### INSTRUCTIONS TO FOLLOW
In your copy, leave out the pictures; write out all the data exactly.

--------------------------------

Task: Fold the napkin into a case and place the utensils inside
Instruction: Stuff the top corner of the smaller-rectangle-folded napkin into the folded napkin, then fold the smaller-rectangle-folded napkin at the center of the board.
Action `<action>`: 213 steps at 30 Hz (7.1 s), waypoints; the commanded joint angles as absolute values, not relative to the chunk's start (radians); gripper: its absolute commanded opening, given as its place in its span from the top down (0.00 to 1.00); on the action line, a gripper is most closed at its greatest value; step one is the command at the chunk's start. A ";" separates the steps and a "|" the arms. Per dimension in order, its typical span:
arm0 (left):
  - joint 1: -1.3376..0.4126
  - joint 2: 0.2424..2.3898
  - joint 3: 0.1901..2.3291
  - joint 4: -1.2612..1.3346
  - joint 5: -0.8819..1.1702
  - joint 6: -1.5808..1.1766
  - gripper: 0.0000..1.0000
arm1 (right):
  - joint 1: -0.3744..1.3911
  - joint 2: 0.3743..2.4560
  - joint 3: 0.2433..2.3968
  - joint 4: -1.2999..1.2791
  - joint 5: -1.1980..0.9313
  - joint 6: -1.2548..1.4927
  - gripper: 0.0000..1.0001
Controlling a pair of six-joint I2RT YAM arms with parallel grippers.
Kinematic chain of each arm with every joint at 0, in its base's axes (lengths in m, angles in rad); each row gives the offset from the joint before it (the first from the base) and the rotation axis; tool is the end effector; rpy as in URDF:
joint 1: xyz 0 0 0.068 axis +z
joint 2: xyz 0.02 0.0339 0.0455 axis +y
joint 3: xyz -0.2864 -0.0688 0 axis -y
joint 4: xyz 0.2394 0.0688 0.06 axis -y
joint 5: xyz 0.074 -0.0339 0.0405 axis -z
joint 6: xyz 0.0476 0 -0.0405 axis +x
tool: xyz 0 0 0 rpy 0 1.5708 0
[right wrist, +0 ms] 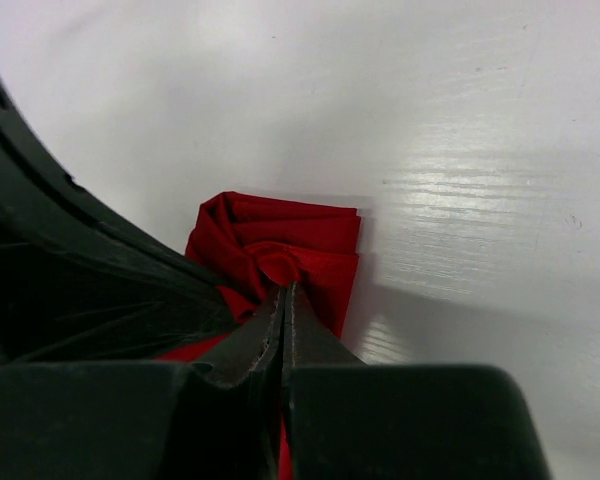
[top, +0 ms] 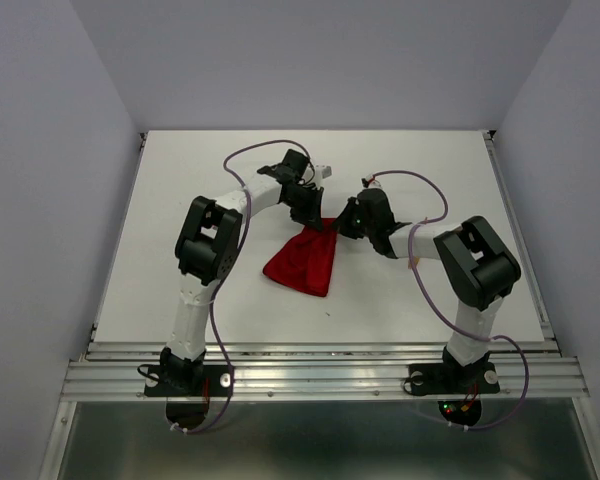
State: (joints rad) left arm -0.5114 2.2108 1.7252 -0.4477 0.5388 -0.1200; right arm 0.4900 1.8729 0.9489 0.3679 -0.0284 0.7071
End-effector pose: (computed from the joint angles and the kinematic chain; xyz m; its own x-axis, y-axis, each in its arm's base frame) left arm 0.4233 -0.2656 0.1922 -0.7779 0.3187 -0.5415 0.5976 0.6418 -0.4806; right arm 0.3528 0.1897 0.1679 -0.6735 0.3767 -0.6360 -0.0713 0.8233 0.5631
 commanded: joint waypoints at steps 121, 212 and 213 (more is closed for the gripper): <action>-0.558 2.178 1.717 -0.380 0.454 -0.241 1.00 | 0.480 1.844 1.009 0.302 -0.040 0.756 0.99; -0.560 1.646 0.922 -0.201 0.325 -0.456 0.51 | 0.480 1.993 1.172 0.049 -0.035 0.733 0.99; -0.560 1.644 0.923 -0.201 0.325 -0.456 0.55 | 0.480 1.994 1.172 0.048 -0.035 0.733 0.99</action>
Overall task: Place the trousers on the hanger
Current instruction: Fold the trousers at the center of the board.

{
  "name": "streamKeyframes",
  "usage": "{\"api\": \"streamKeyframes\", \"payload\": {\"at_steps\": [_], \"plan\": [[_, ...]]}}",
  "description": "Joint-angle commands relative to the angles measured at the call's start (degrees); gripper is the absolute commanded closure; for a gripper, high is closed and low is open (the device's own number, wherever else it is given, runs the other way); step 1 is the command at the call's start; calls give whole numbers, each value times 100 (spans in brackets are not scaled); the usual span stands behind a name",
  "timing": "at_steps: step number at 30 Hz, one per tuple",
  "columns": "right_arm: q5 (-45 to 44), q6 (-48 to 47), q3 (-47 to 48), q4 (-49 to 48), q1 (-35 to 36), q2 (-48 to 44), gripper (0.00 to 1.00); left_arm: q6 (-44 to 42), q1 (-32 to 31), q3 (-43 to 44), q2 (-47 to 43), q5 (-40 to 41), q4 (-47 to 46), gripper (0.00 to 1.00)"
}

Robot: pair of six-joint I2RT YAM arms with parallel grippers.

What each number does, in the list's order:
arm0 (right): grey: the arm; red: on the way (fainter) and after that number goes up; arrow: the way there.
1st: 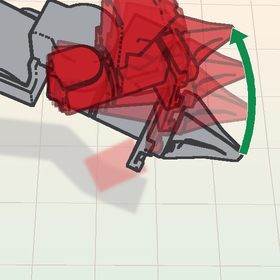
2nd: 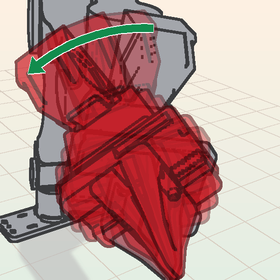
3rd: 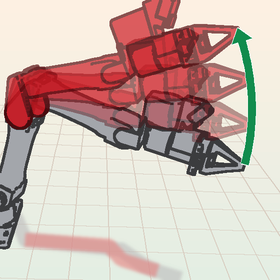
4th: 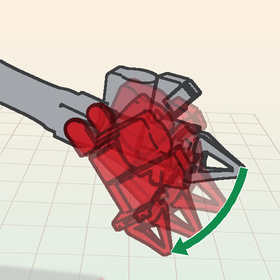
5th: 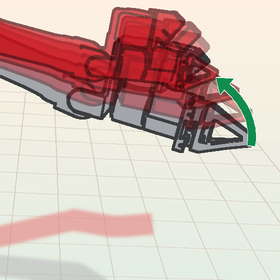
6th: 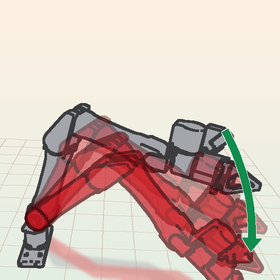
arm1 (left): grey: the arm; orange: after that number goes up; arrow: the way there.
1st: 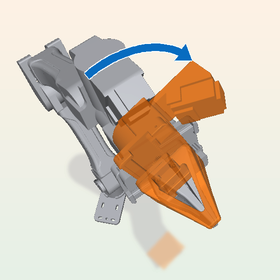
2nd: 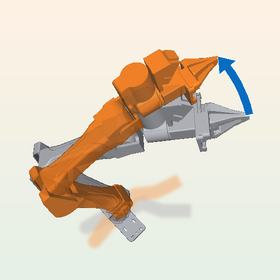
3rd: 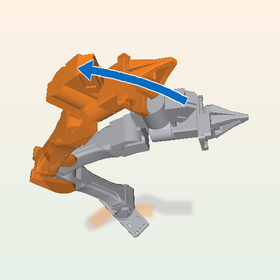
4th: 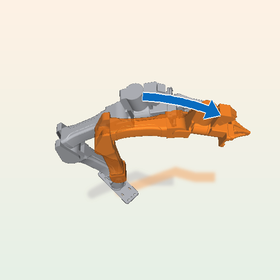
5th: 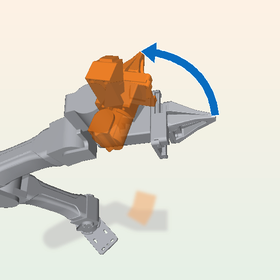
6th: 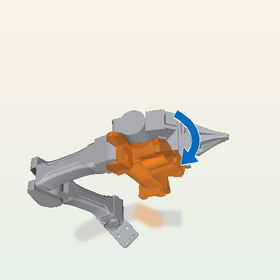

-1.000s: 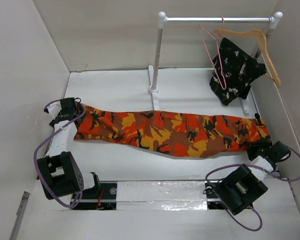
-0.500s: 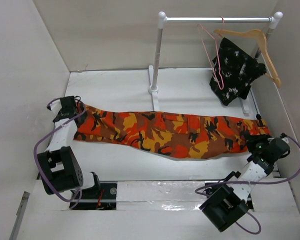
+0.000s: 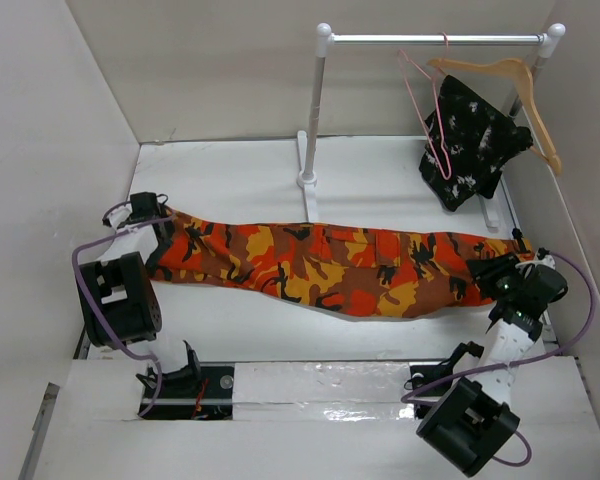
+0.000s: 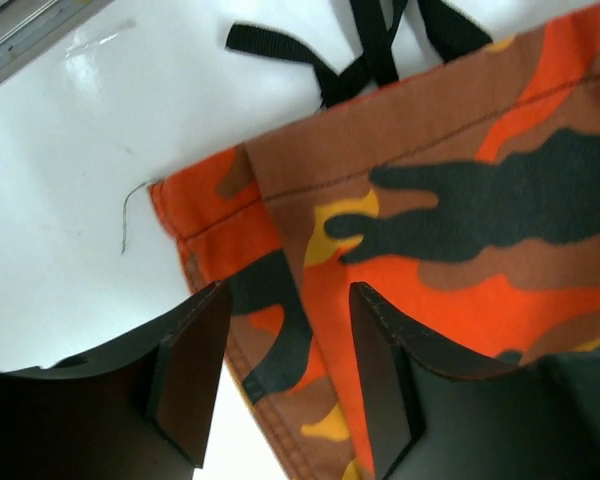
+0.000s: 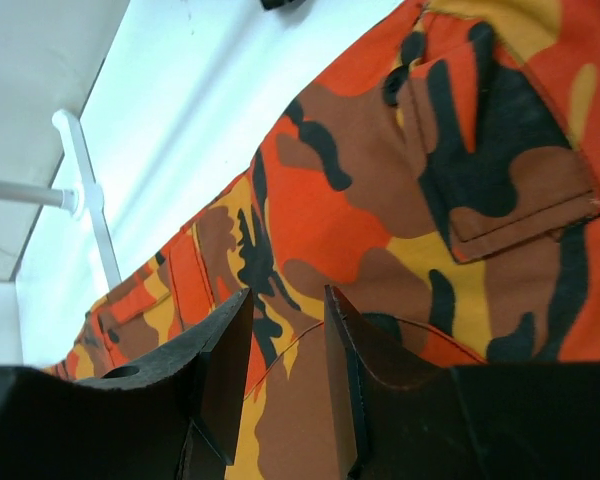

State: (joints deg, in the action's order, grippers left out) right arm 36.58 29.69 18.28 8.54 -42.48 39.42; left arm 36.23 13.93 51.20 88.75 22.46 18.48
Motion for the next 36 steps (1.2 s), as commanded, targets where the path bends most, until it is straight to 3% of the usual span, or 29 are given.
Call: {"api": "streamKeyframes", "payload": {"at_steps": [1, 4, 10, 12, 13, 14, 24, 36], "plan": [[-37, -122, 123, -282, 213, -48, 60, 86, 4, 320, 283, 198, -19, 54], [-247, -174, 70, -256, 284, -75, 60, 42, 4, 338, 397, 110, -90, 62], [-300, -174, 96, -265, 284, 13, 60, -2, 4, 364, 459, 145, -90, 63], [-257, -166, 96, -247, 284, 31, 60, -10, 4, 390, 450, 171, -99, 75], [-248, -183, 114, -230, 284, 31, 60, -19, 4, 417, 441, 197, -82, 91], [-256, -192, 114, -221, 284, 5, 60, -11, 4, 426, 433, 285, -55, 99], [-257, -148, 123, -247, 337, -23, 60, 384, 4, -233, -1254, 848, -223, 100], [-247, -139, 123, -212, 337, 4, 60, 921, 4, -49, -473, 1243, 894, 98]]}}
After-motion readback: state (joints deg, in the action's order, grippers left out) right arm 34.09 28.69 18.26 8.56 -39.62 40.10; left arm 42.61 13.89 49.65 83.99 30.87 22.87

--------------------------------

### TASK ANSWER
Task: Fold the napkin into a case and place the utensils inside
Instruction: Stuff the top corner of the smaller-rectangle-folded napkin into the folded napkin, then fold the smaller-rectangle-folded napkin at the center of the board.
Action `<action>`: 213 steps at 30 Hz (7.1 s), waypoints; the commanded joint angles as absolute values, not relative to the chunk's start (radians); gripper: its absolute commanded opening, given as its place in its span from the top down (0.00 to 1.00); on the action line, a gripper is most closed at its greatest value; step one is the command at the chunk's start. A ";" separates the steps and a "|" the arms. Per dimension in order, its typical span:
arm0 (left):
  - joint 1: -1.3376..0.4126
  - joint 2: 0.2424..2.3898
  - joint 3: 0.1901..2.3291
  - joint 4: -1.2612..1.3346
  - joint 5: -0.8819..1.1702
  - joint 6: -1.5808..1.1766
  - gripper: 0.0000..1.0000
arm1 (right):
  - joint 1: -0.3744..1.3911
  - joint 2: 0.3743..2.4560
  - joint 3: 0.2433..2.3968
  - joint 4: -1.2999..1.2791
  - joint 5: -1.1980..0.9313
  - joint 6: -1.2548..1.4927
  - gripper: 0.0000..1.0001
Controlling a pair of six-joint I2RT YAM arms with parallel grippers.
Kinematic chain of each arm with every joint at 0, in its base's axes (lengths in m, angles in rad); each row gives the offset from the joint before it (the first from the base) and the rotation axis; tool is the end effector; rpy as in URDF:
joint 1: xyz 0 0 0.068 axis +z
joint 2: xyz 0.02 0.0339 0.0455 axis +y
joint 3: xyz -0.2864 -0.0688 0 axis -y
joint 4: xyz 0.2394 0.0688 0.06 axis -y
joint 5: xyz 0.074 -0.0339 0.0405 axis -z
joint 6: xyz 0.0476 0 -0.0405 axis +x
tool: xyz 0 0 0 rpy 0 1.5708 0
[right wrist, +0 ms] 
[top, +0 ms] 
State: (joints rad) left arm -0.5114 2.2108 1.7252 -0.4477 0.5388 -0.1200; right arm 0.4900 1.8729 0.9489 0.3679 -0.0284 0.7071
End-effector pose: (computed from the joint angles and the kinematic chain; xyz m; its own x-axis, y-axis, each in its arm's base frame) left arm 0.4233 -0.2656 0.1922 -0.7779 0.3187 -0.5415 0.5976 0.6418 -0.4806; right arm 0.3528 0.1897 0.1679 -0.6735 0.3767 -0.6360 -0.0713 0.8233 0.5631
 commanded: joint waypoints at steps 121, 212 and 213 (more is closed for the gripper): <action>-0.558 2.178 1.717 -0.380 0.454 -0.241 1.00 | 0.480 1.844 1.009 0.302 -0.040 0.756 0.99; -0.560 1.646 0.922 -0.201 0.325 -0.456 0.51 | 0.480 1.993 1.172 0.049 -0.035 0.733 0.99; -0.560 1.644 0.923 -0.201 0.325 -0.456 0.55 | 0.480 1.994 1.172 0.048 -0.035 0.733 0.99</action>
Overall task: Place the trousers on the hanger
Current instruction: Fold the trousers at the center of the board.

{
  "name": "streamKeyframes",
  "usage": "{\"api\": \"streamKeyframes\", \"payload\": {\"at_steps\": [_], \"plan\": [[_, ...]]}}",
  "description": "Joint-angle commands relative to the angles measured at the call's start (degrees); gripper is the absolute commanded closure; for a gripper, high is closed and low is open (the device's own number, wherever else it is given, runs the other way); step 1 is the command at the call's start; calls give whole numbers, each value times 100 (spans in brackets are not scaled); the usual span stands behind a name",
  "timing": "at_steps: step number at 30 Hz, one per tuple",
  "columns": "right_arm: q5 (-45 to 44), q6 (-48 to 47), q3 (-47 to 48), q4 (-49 to 48), q1 (-35 to 36), q2 (-48 to 44), gripper (0.00 to 1.00); left_arm: q6 (-44 to 42), q1 (-32 to 31), q3 (-43 to 44), q2 (-47 to 43), q5 (-40 to 41), q4 (-47 to 46), gripper (0.00 to 1.00)"
}

Robot: pair of six-joint I2RT YAM arms with parallel grippers.

What each number does, in the list's order:
arm0 (right): grey: the arm; red: on the way (fainter) and after that number goes up; arrow: the way there.
1st: 
2nd: 
3rd: 
4th: 
5th: 
6th: 
arm1 (left): grey: the arm; orange: after that number goes up; arrow: the way there.
1st: 
2nd: 
3rd: 
4th: 
5th: 
6th: 

-1.000s: 
-0.500s: 
+0.000s: 
+0.000s: 
+0.000s: 

State: (joints deg, in the action's order, grippers left out) right arm 36.58 29.69 18.28 8.54 -42.48 39.42; left arm 36.23 13.93 51.20 88.75 22.46 18.48
Motion for the next 36 steps (1.2 s), as commanded, targets where the path bends most, until it is straight to 3% of the usual span, or 29 are given.
Call: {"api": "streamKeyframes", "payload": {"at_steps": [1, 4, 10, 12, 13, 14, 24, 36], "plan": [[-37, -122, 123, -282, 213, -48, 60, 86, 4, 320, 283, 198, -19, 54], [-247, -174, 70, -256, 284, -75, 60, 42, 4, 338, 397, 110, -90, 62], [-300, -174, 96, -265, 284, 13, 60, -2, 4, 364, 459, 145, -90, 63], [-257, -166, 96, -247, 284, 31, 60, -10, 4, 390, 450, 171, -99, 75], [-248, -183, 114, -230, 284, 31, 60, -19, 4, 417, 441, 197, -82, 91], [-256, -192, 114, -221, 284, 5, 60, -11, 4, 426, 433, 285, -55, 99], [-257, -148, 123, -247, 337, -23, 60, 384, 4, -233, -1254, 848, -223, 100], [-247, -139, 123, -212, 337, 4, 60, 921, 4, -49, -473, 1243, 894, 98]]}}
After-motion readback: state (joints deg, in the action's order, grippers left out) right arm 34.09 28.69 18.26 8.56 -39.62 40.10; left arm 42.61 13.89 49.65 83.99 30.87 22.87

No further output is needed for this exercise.